== Information provided ==
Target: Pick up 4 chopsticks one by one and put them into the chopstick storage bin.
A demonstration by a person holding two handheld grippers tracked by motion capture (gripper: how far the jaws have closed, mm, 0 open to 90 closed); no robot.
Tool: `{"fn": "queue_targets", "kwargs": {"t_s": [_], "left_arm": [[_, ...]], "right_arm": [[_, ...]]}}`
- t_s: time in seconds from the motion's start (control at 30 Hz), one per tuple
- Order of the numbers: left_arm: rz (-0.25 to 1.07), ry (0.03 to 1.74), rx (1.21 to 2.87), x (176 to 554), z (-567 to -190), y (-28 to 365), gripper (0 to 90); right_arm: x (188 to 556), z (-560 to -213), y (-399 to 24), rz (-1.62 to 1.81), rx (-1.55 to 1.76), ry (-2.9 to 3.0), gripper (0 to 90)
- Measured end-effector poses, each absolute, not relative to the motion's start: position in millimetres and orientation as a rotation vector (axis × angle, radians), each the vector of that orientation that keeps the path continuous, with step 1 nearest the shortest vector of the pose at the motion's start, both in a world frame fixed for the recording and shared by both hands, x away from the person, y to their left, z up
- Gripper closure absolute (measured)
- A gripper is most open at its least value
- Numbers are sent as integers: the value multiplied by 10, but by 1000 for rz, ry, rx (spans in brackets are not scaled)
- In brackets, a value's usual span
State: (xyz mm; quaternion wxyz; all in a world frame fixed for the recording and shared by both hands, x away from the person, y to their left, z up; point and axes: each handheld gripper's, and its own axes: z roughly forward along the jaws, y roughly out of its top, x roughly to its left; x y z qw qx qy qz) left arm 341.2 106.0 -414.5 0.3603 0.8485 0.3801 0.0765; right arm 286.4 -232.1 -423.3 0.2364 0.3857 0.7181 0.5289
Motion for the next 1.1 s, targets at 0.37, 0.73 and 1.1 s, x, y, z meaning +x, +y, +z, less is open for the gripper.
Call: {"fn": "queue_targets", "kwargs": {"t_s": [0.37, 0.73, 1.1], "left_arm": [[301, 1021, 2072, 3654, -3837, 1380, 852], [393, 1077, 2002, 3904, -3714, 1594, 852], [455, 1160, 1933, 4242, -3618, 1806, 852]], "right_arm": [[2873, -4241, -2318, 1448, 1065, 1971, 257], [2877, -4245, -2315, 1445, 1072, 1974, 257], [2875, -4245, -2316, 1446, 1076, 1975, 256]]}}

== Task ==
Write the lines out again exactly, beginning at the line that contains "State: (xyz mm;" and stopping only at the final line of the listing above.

== Result below ==
State: (xyz mm; quaternion wxyz; all in a world frame fixed for the recording and shared by both hands, x away from the person, y to their left, z up; point and axes: each handheld gripper's, and its own axes: z roughly forward along the jaws, y roughly out of its top, x roughly to its left; x y z qw qx qy qz) left arm 341.2 106.0 -414.5 0.3603 0.8485 0.3801 0.0765; right arm 286.4 -232.1 -423.3 0.2364 0.3857 0.7181 0.5289
Motion for the next 1.1 s, targets at 0.37, 0.73 and 1.1 s, x, y, z meaning +x, +y, +z, less is open for the gripper.
Call: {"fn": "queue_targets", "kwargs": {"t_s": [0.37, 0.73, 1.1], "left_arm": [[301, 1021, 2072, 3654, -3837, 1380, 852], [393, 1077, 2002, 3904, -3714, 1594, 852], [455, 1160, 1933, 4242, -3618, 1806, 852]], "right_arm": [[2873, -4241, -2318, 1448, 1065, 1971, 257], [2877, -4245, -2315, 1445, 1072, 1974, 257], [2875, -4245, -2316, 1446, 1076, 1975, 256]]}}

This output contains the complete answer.